The command includes soul, which here is a synonym for heart—the true essence of a person. Strength means to give it all you have. The command to love is not God dictating how you must feel, but God telling us to never give up, to persevere, to remain strong, to seek God and display his love to others. To love God is to cleave to him, remain faithful to him, because we know down deep in our hearts, in the very essence of who we are, that we were created in God’s image because of his love.
Parents were instructed to teach their children and grandchildren God’s commands. Notice that it doesn’t say wait for them to fall in love with Me and then teach them about Me. Write the commands on the doorposts.
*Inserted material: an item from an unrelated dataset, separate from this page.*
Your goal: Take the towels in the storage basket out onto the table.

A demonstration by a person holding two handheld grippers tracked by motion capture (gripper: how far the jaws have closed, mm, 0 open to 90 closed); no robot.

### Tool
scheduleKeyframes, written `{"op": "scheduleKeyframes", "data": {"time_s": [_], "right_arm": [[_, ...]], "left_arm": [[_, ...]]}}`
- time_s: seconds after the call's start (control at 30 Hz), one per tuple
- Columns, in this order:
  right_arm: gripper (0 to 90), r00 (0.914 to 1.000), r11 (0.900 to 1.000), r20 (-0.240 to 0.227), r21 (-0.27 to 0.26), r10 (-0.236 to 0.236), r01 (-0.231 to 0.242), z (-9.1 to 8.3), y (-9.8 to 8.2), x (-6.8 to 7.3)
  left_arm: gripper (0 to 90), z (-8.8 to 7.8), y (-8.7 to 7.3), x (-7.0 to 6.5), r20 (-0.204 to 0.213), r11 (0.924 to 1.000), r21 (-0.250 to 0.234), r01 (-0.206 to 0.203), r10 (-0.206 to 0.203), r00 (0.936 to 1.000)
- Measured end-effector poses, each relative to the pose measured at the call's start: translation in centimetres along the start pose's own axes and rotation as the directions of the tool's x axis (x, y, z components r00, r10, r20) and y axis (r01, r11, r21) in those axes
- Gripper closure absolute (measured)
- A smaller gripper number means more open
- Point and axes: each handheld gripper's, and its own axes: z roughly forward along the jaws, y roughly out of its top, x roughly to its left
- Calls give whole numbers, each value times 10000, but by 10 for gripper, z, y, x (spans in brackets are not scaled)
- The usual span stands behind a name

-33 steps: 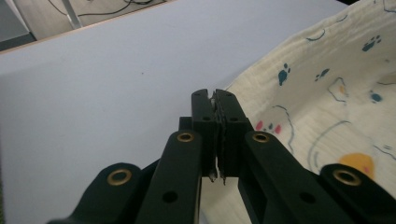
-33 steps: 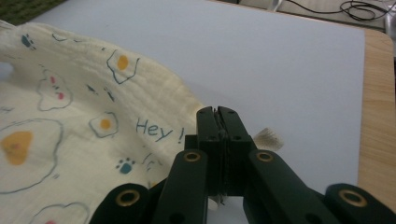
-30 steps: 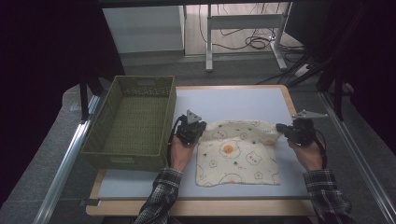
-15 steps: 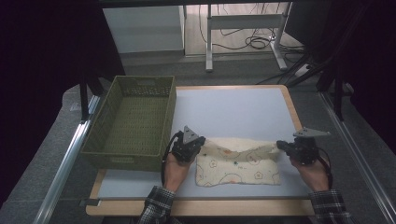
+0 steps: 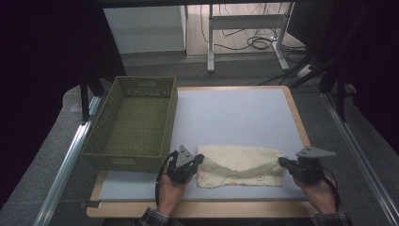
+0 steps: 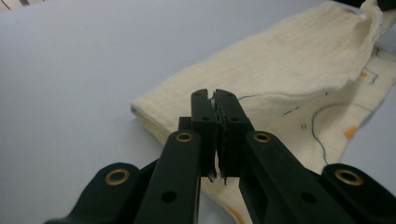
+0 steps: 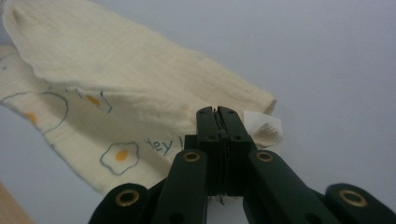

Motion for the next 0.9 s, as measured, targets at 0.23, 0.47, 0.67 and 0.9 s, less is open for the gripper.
{"op": "scheduleKeyframes", "data": {"time_s": [0.23,0.47,0.67,0.9], "right_arm": [[851,9998,9985,-206,553,-1,13,4,-18,8],[732,9997,9996,-6,91,250,-250,-19,-15,3],[690,9999,9997,50,-238,108,-106,-23,-3,4],[642,9999,9999,-116,137,-24,26,-8,-6,12]], "left_arm": [[825,-2,-19,-7,312,9988,474,72,-87,9995],[560,-23,-7,-8,432,9998,-109,191,-187,9989],[528,-10,-3,-7,497,9998,160,78,-86,9987],[531,8,-17,-5,635,9947,1007,223,-288,9976]]}}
Make them known to the next generation. Maybe, they should be displayed in our schools.
We must teach our children to love God’s commands and then maybe they would not feel so free to break them. We wonder why it seems as if there is no love of God or country anymore. For too long we have just waited for the next generations to fall in love with God. We pray and ask God to intercede in their lives, to bring them to faith, but we don’t take the time to teach them God’s commands. God commands us to love Him. We can adhere to His commands, or we can reject them, but don’t you think we owe it to the next generation to make known to them that to love God is expected and commanded.
The gospel of Mark is the only place where the religious leader’s favorable response to Jesus’ answer, as well as Jesus’ encouraging reply is recorded.
When we understand and grasp the full meaning of what it means to love God and others, when we realize that God’s command to love is not optional or dependent upon how we feel, when we can see the error of our ways and take responsibility for our failure to love, Jesus says, “You are not far from the kingdom of God.”